The other two breeding grounds for swift cosmic death are further out in space and are the hideouts of short period and long period comets. They are known as the Kuiper Belt and the Oort Cloud respectively. The Kuiper Belt lies just beyond the orbit of the most distant planet (Neptune) and is home to both comets and planetoids (AKA dwarf planets) like Pluto and Eris. When comets get knocked out of the Kuiper Belt they take on long elliptical (egg-shaped) orbits that pass through the inner solar system once or twice in a human lifetime. These comets are subsequently called “short period comets.” Objects from the Oort Cloud take on much longer orbits and become long period comet. Their orbits can take 1,000, 10,000, or even a million years to orbit the Sun once.




It is all well and good to know where these things come from but the real question is when can we expect one for dinner? It must be said that comets and asteroids are notoriously bad houseguests and you don’t want to be surprised by their arrival. The dinosaurs can vouch for that. It turns out that a sizeable impact happens once every 300,000 years or so with smaller objects burning up in the atmosphere daily or even hourly.
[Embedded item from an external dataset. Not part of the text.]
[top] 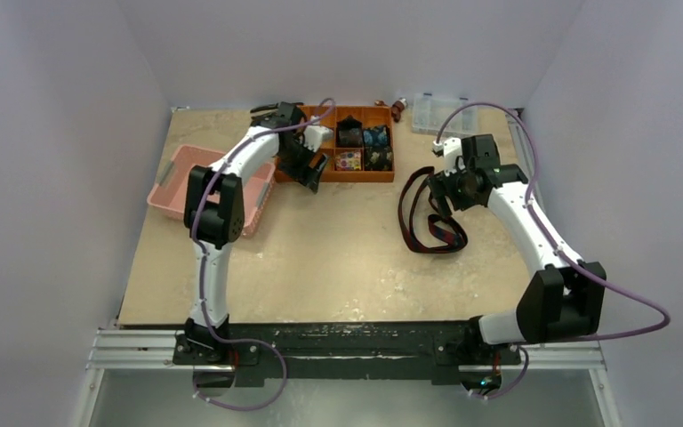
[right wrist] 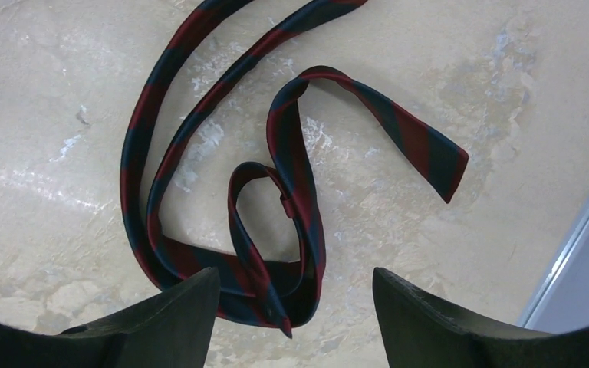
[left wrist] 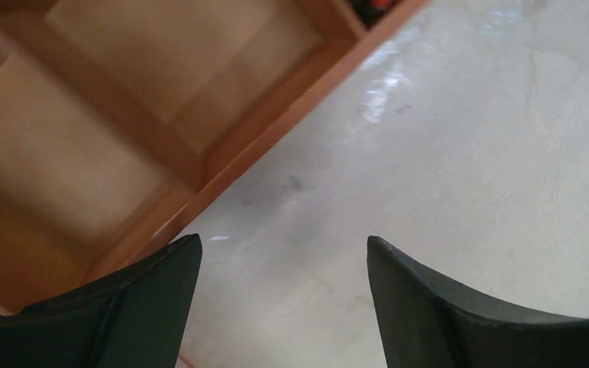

The major impacts are not something you want to be around for. Even a relatively small object (~1 km across) would release a million times more energy than the bomb dropped on Hiroshima and create global chaos. Evidence of past collisions can be seen at meteor crater in Arizona (3.8 km/2.4 miles in diameter), the Chicxulub Crater in Yucatan, Mexico that is believed to have been left by the object that marked the end of the age of dinosaurs (180 km/112 miles in diameter), and in the Sudbury Basin in Ontario, Canada (250 km/160 miles in diameter).




As is evinced by the scale of the holes they leave in the ground, impacts are major events that alter the course of history. It is unclear whether or not humans could survive an event like the one that the dinosaurs faced 65 million years ago, but one thing is certain: Bruce Willis won’t be taking phone calls when we find out that something is on its way.